Type I interferons (IFNs) are pleiotropic cytokines with antiviral and immunomodulatory properties. The immunosuppressive actions of type I IFNs are poorly understood, but IFN-mediated suppression of TNFα production has been implicated in the regulation of inflammation and contributes to the effectiveness of type I IFNs in the treatment of certain autoimmune and inflammatory diseases. In this study, we investigated mechanisms by which type I IFNs suppress induction of TNFα production by immune complexes, Fc receptors, and Toll-like receptors. Suppression of TNFα production was mediated by induction and activation of the Axl receptor tyrosine kinase and downstream induction of Twist transcriptional repressors that bind to E box elements in the TNF promoter and suppress NF-κB–dependent transcription. Twist expression was activated by the Axl ligand Gas6 and by protein S and apoptotic cells. These results implicate Twist proteins in regulation of TNFα production by antiinflammatory factors and pathways, and provide a mechanism by which type I IFNs and Axl receptors suppress inflammatory cytokine production.

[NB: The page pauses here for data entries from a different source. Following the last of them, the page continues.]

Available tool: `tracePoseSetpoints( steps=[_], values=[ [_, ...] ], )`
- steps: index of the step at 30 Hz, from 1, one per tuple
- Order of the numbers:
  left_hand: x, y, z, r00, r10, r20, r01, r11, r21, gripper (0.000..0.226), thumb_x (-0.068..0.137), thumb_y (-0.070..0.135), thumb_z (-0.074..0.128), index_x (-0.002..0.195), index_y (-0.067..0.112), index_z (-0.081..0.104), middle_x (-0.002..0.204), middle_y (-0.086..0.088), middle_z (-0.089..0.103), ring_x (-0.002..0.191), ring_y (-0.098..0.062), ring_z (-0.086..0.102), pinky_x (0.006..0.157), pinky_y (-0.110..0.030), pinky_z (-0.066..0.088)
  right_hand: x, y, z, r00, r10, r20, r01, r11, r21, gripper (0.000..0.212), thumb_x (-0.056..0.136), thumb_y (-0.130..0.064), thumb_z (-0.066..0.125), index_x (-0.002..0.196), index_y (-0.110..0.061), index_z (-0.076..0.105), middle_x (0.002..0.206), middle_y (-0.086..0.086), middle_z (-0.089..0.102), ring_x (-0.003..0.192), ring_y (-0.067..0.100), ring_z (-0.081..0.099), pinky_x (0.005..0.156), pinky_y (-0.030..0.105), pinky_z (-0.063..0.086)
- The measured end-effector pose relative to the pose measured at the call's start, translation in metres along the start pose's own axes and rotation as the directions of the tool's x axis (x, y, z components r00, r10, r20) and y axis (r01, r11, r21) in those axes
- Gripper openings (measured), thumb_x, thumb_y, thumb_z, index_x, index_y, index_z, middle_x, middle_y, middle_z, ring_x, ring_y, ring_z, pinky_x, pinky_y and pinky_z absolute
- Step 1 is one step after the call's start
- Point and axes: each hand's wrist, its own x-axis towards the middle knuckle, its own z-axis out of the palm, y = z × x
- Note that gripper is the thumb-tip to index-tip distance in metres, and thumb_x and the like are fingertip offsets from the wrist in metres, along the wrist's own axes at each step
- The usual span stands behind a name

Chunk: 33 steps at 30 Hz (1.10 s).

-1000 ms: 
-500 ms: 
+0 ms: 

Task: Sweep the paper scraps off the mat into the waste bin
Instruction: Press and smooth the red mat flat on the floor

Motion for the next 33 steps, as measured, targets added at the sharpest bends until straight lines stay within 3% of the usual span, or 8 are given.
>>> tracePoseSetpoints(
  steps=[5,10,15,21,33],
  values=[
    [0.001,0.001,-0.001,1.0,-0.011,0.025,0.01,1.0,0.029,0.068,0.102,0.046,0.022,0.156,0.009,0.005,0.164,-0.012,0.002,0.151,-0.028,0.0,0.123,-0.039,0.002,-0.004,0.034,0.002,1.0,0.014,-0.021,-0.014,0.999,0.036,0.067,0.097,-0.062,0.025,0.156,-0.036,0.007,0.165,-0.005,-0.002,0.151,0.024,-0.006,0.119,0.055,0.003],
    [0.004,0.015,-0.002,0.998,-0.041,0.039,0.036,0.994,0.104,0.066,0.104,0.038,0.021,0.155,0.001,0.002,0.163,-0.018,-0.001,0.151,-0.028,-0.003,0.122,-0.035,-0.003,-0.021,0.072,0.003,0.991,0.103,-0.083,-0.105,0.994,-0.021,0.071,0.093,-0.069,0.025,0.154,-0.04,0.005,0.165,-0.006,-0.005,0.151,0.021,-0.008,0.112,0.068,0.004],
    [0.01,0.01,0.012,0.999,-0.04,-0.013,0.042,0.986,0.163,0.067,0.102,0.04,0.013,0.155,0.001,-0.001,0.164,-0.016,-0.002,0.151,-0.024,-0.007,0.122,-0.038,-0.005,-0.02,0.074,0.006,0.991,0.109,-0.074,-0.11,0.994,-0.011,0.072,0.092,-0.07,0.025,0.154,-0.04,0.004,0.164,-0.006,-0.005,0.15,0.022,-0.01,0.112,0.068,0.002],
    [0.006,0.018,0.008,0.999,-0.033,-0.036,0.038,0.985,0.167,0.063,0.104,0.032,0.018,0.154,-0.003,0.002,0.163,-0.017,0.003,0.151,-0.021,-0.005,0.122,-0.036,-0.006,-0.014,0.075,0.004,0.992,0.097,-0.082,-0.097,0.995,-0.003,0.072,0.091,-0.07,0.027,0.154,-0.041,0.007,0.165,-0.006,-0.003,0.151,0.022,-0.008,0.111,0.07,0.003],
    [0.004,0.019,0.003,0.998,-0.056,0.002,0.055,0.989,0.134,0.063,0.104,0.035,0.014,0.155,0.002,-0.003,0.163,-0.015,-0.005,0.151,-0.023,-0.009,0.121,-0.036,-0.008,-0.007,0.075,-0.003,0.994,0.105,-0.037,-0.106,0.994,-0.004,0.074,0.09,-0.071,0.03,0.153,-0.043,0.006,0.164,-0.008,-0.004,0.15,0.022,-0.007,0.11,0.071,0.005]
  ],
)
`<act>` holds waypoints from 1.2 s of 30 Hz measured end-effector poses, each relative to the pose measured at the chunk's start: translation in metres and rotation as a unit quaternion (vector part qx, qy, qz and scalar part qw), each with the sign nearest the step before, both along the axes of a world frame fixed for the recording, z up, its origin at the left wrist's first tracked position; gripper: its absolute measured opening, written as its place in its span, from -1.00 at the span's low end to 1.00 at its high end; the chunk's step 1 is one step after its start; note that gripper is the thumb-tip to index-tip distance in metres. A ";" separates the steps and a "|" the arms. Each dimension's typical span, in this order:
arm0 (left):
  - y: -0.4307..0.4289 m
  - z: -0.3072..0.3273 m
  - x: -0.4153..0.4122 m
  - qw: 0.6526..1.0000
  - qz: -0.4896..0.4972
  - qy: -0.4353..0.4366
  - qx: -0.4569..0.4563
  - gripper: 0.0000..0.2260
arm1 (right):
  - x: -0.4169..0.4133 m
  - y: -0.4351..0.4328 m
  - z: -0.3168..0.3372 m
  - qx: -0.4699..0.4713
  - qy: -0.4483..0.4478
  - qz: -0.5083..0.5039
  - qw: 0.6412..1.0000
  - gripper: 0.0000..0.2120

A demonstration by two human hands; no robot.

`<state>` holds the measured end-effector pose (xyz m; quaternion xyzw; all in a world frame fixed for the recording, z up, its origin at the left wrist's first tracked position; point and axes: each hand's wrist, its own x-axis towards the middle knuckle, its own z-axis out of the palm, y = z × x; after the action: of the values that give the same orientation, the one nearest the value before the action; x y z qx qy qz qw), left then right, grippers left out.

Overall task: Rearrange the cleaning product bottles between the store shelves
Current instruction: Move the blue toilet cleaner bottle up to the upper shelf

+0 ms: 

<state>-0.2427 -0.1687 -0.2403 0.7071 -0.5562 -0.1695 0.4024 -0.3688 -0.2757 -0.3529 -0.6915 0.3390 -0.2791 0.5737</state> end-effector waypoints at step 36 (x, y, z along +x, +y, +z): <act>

Integrated Regulation of Toll-like Receptor Responses by Notch and Interferon-γ Pathways

Toll-like receptor (TLR) responses are regulated to avoid toxicity and achieve coordinated responses appropriate for the cell environment. We found that Notch and TLR pathways cooperated to activate canonical Notch target genes, including transcriptional repressors Hes1 and Hey1, and to increase production of canonical TLR-induced cytokines TNF, IL-6, and IL-12. Cooperation by these pathways to increase target gene expression was mediated by the Notch-pathway component and transcription factor RBP-J, which also contributed to lethality after endotoxin injection. TLR- and Notch-induced Hes1 and Hey1 attenuated IL-6 and IL-12 production. This Hes1- and Hey1-mediated feedback inhibitory loop was abrogated by interferon-gamma (IFN-gamma), which blocked TLR-induced activation of canonical Notch target genes by inhibiting Notch2 signaling and downstream transcription. These findings identify new immune functions for RBP-J, Hes, and Hey proteins and provide insights into mechanisms by which Notch, TLR, and IFN-gamma signals are integrated to modulate specific effector functions in macrophages.